# Action item
Please copy the data below exactly; none of the pictures in it belong in the copy.

# Provided material

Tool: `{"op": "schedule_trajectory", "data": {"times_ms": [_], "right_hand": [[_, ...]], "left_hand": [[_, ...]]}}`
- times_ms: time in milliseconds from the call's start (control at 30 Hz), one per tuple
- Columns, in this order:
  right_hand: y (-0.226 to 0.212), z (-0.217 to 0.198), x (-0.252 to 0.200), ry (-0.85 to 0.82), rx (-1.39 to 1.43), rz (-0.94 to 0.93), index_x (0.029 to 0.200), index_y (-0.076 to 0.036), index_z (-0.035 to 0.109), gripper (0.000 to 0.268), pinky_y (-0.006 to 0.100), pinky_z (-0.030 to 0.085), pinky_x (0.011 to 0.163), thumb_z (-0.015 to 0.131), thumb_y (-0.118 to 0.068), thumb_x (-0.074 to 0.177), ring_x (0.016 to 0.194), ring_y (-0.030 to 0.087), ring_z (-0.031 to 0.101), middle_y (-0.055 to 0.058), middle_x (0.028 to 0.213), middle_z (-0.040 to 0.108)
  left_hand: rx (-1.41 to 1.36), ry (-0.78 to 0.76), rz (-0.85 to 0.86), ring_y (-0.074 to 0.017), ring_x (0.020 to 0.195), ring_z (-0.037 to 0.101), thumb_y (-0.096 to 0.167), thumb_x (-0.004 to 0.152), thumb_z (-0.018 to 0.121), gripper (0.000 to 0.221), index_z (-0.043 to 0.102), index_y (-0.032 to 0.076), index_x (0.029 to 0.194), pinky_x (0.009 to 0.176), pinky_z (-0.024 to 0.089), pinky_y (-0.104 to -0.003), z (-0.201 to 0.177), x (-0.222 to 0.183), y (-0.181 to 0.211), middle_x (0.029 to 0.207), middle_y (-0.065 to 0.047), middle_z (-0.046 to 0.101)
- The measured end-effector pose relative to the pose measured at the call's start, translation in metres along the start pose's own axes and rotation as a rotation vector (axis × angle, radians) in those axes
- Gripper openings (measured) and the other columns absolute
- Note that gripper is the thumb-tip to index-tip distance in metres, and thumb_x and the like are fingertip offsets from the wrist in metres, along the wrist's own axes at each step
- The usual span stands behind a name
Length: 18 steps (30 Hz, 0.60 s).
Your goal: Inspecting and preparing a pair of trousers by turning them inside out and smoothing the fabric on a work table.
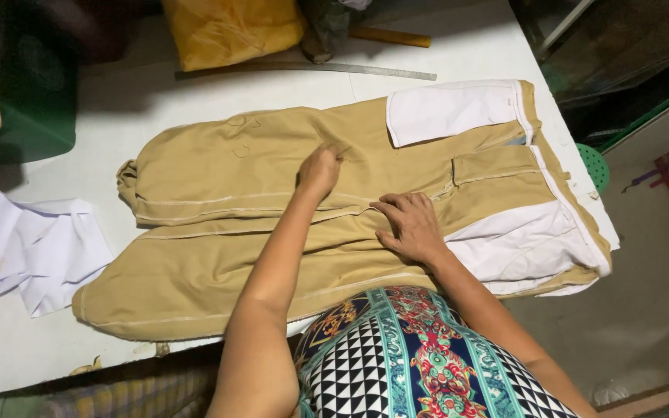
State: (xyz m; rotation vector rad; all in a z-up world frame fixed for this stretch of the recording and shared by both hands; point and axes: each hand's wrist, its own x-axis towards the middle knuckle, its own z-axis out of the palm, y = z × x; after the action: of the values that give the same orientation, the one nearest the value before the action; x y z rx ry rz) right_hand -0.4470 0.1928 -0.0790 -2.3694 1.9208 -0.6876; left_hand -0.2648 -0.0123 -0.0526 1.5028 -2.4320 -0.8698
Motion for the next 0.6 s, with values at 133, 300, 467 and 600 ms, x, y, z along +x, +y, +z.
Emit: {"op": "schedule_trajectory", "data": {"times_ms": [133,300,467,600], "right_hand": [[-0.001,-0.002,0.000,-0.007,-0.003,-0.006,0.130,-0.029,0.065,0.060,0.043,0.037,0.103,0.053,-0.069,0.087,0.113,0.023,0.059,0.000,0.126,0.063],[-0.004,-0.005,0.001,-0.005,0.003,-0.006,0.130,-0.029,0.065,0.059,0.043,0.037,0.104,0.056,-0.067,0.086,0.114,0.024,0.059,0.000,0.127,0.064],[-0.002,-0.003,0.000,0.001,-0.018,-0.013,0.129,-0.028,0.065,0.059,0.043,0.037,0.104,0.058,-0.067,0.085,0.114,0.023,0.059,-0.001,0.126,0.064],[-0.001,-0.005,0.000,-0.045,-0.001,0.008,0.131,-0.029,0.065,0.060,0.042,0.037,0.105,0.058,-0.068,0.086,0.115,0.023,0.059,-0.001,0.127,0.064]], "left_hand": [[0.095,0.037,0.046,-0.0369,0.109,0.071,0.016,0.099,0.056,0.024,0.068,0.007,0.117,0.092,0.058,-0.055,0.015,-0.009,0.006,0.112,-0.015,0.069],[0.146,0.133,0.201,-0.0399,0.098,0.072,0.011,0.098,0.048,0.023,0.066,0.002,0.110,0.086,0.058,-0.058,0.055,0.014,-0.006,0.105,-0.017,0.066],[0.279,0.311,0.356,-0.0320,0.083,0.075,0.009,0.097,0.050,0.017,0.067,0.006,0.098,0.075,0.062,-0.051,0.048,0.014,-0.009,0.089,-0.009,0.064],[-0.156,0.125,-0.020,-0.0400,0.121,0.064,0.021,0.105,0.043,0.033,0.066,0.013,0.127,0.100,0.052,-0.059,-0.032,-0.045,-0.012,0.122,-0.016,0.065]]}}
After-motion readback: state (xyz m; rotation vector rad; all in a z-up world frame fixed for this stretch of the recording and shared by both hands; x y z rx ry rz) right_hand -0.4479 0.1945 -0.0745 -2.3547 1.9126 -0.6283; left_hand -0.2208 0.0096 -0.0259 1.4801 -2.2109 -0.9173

# Task response
Tool: `{"op": "schedule_trajectory", "data": {"times_ms": [_], "right_hand": [[_, ...]], "left_hand": [[_, ...]]}}`
- times_ms: time in milliseconds from the call's start (control at 30 Hz), one per tuple
- Columns, in this order:
  right_hand: y (-0.226 to 0.212), z (-0.217 to 0.198), x (-0.252 to 0.200), ry (-0.85 to 0.82), rx (-1.39 to 1.43), rz (-0.94 to 0.93), index_x (0.029 to 0.200), index_y (-0.076 to 0.036), index_z (-0.035 to 0.109), gripper (0.000 to 0.268), pinky_y (-0.006 to 0.100), pinky_z (-0.030 to 0.085), pinky_x (0.011 to 0.163), thumb_z (-0.015 to 0.131), thumb_y (-0.118 to 0.068), thumb_x (-0.074 to 0.177), ring_x (0.016 to 0.194), ring_y (-0.030 to 0.087), ring_z (-0.031 to 0.101), middle_y (-0.055 to 0.058), middle_x (0.028 to 0.213), middle_z (-0.040 to 0.108)
  left_hand: rx (-1.41 to 1.36), ry (-0.78 to 0.76), rz (-0.85 to 0.86), ring_y (-0.074 to 0.017), ring_x (0.020 to 0.195), ring_z (-0.037 to 0.101), thumb_y (-0.096 to 0.167), thumb_x (-0.004 to 0.152), thumb_z (-0.018 to 0.121), gripper (0.000 to 0.221), index_z (-0.043 to 0.102), index_y (-0.032 to 0.076), index_x (0.029 to 0.194), pinky_x (0.009 to 0.176), pinky_z (-0.024 to 0.089), pinky_y (-0.104 to -0.003), z (-0.201 to 0.177), x (-0.222 to 0.183), y (-0.181 to 0.211), middle_x (0.029 to 0.207), middle_y (-0.065 to 0.047), middle_z (-0.046 to 0.101)
- The measured end-effector pose relative to the pose measured at the call's start, translation in metres along the start pose's own axes and rotation as a rotation vector (axis × angle, radians) in those axes
- Gripper openings (measured) and the other columns absolute
- Note that gripper is the thumb-tip to index-tip distance in metres, and thumb_x and the like are fingertip offsets from the wrist in metres, along the wrist's own axes at each step
- The usual span stands behind a name
Length: 18 steps (30 Hz, 0.60 s).
Your goal: Inspecting and preparing a pair of trousers by turning them inside out and smoothing the fabric on a work table.
State: (xyz m; rotation vector rad; all in a z-up world frame fixed for this stretch of the recording and shared by both hands; point and axes: each hand's wrist, its own x-axis towards the middle knuckle, its own z-axis out of the palm, y = z × x; after the action: of the values that give the same orientation, the one nearest the value before the action; x y z rx ry rz) right_hand -0.4470 0.1928 -0.0790 -2.3694 1.9208 -0.6876; left_hand -0.2648 -0.0123 -0.0526 1.5028 -2.4320 -0.8698
Motion for the next 0.6 s, with values at 133, 300, 467 and 600 ms, x, y, z along +x, +y, +z.
Emit: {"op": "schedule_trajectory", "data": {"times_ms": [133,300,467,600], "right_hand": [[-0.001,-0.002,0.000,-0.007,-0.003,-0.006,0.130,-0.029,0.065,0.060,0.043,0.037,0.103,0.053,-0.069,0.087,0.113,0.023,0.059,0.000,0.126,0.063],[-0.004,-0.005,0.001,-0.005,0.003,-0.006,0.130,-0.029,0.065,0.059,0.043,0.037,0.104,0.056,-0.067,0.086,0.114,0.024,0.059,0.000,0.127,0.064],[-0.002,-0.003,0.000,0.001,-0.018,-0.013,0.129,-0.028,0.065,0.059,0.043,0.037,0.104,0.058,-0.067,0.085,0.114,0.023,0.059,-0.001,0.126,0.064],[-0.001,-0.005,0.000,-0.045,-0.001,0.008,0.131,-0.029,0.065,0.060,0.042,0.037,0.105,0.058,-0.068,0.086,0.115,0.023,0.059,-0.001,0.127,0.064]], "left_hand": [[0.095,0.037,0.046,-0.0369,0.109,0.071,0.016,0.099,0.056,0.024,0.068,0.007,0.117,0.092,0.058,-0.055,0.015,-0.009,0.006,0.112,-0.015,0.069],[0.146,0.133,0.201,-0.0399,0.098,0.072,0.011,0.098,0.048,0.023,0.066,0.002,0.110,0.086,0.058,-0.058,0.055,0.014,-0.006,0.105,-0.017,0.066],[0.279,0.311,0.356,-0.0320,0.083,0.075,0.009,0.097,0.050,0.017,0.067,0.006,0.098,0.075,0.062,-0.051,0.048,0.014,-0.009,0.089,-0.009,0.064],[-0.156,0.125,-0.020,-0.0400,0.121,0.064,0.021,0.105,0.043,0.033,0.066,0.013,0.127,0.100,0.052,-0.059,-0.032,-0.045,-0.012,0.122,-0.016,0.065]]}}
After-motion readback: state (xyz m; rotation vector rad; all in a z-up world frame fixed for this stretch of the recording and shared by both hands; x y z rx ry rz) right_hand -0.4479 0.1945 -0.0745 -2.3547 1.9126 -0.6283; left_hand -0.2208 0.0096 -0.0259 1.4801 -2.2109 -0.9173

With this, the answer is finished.